Sure, we could make the sidekick a dude, but then we’re going to have an over-saturation of dudes. So if we don’t want this to be a sausage fest, then the most obvious move is to make the sidekick a woman.
But if we make the sidekick a grown woman it will create expectations that the two characters will hook up. Our media is filled with love stories, and even stories that aren’t love stories often have some kind of hookup tucked into one of the subplots. The language of storytelling is so strong and so pervasive in the western world that a large portion of the audience unconsciously begins guessing who will end up with whom at the end of the story. If a man and a woman are of the same age and having an adventure together, there is immediately an unspoken need for them to end up together simply because that’s how stories work.
It’s like seeing a child with an asthma inhaler in the story. Sure, in real life kids can and do carry around their inhalers with no problem, but in the context of a movie you KNOW sooner or later the asthma / inhaler will be used to ramp up tension or justify some course of action. The expectation is there, and if the kid never has any problems then it kind of feels like the story was wasting our time introducing all the asthma stuff.
In the same way, having a man and woman of the same age is going to create expectations so strong that a failure to deliver on a romance will make the audience think the people are emotionally dead. We’ll need to burn screen time explaining why these two people don’t hook up. We could make the sidekick unlikable to the protagonist, but then the audience will probably hate them too. If we make them both likable but have them bicker anyway then it will be mistaken for sexual tension. You’ll end up with the audience saying, “Man, these two need to bone and get it over with.”
(And just to be clear: I’m not suggesting that it’s impossible to make an on-screen couple that doesn’t become romantically entangled. It just takes a lot of skill to gently steer the audience away from a lifetime experience with popular story tropes. It’s hard, it’s risky, and given all the other problems that video game writers are having I doubt it would work out well.)
Assuming we don’t actually want to write a romance story, how do we avoid this? We can change the age of the sidekick of the protagonist to negate the reflexive romantic demand of the audience. But if she’s just too old to plausibly have a relationship with a 30-something guy then she’s probably too old to go on a violent adventure with us. (Again, I’m sure it’s possible to make a fifty-year-old woman that’s a good combat buddy, but that’s not exactly the path of least resistance. There are lots of pitfalls on that road.)
Which means making the sidekick younger, which leaves us with the father-daughter motif. It works well. It gives us contrasting characters, avoids romance, and takes us into territory that hasn’t already been done to death by video games. (Yet.)

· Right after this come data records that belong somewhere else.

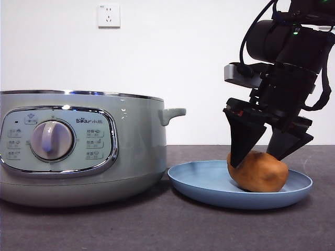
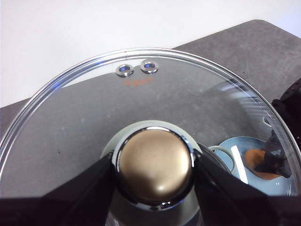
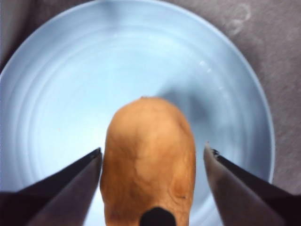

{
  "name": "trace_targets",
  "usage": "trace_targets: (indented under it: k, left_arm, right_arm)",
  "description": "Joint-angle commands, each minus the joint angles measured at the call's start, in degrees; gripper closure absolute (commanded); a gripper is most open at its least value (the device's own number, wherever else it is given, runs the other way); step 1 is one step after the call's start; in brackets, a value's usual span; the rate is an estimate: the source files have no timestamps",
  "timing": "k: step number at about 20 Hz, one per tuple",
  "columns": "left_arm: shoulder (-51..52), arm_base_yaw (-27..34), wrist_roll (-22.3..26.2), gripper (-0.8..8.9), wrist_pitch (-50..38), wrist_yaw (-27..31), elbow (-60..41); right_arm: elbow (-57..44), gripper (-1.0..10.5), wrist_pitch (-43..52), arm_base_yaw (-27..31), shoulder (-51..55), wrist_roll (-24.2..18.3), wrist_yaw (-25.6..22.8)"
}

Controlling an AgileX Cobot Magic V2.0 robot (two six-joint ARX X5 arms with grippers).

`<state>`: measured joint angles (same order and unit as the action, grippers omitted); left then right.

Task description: Take the potato out from the steamer,put the potato on the plate,close the lid

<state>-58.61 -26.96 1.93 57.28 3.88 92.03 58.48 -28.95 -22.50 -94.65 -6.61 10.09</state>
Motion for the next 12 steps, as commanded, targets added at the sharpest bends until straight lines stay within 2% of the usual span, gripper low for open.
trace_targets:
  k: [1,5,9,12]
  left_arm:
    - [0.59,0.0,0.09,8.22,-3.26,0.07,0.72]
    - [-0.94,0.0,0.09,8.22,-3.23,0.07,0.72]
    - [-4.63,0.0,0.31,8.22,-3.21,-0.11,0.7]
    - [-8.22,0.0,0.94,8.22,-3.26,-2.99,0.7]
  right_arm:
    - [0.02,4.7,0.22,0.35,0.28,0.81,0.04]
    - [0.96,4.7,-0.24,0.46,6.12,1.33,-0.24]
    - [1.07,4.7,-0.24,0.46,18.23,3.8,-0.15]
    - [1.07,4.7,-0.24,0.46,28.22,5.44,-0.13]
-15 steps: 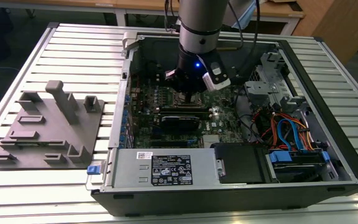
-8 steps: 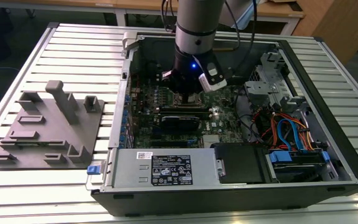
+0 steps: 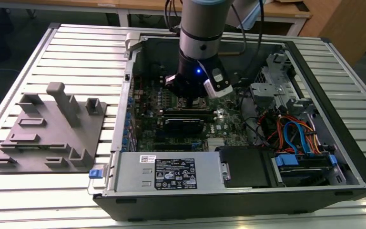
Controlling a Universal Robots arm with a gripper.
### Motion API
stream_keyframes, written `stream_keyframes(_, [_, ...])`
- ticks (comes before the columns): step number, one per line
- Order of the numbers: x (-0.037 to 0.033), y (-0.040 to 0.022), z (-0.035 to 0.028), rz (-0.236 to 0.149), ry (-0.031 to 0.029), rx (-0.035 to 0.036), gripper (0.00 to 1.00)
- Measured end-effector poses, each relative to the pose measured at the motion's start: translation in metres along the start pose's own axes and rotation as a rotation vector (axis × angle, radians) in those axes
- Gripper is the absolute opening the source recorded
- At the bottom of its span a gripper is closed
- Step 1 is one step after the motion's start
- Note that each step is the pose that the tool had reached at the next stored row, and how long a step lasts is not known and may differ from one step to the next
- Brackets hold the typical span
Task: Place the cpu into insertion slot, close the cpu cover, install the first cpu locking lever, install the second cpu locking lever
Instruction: 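Install the second cpu locking lever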
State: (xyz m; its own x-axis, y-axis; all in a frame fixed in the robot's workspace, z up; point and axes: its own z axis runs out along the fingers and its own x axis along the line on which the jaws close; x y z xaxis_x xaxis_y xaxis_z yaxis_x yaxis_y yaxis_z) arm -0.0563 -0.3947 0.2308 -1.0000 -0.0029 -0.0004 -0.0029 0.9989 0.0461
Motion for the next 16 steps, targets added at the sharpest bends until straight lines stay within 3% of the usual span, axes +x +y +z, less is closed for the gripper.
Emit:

The thing I’m wondering about is: What happens next? This need for sidekicks isn’t going to go away anytime soon. In fact, as games try to be more Hollywood in their presentation our need for traveling companions will likely increase.
We still have a need for sidekicks and cutscenes, and now that the father-daughter thing is played out, I wonder where writers will take us next. Father / son? Maybe explore some three-sided interactions? (Given the mechanics of modern shooters, the difficulties of maintaining a large cast, and the current state of our AI, I think having more than two sidekicks is probably a bad idea.) Maybe someone will just embrace the romantic expectations and give us a kind of Romancing the Stone rom-com adventure. Maybe marketing will loosen their grip and let writers mess around a few more non-dude protagonists.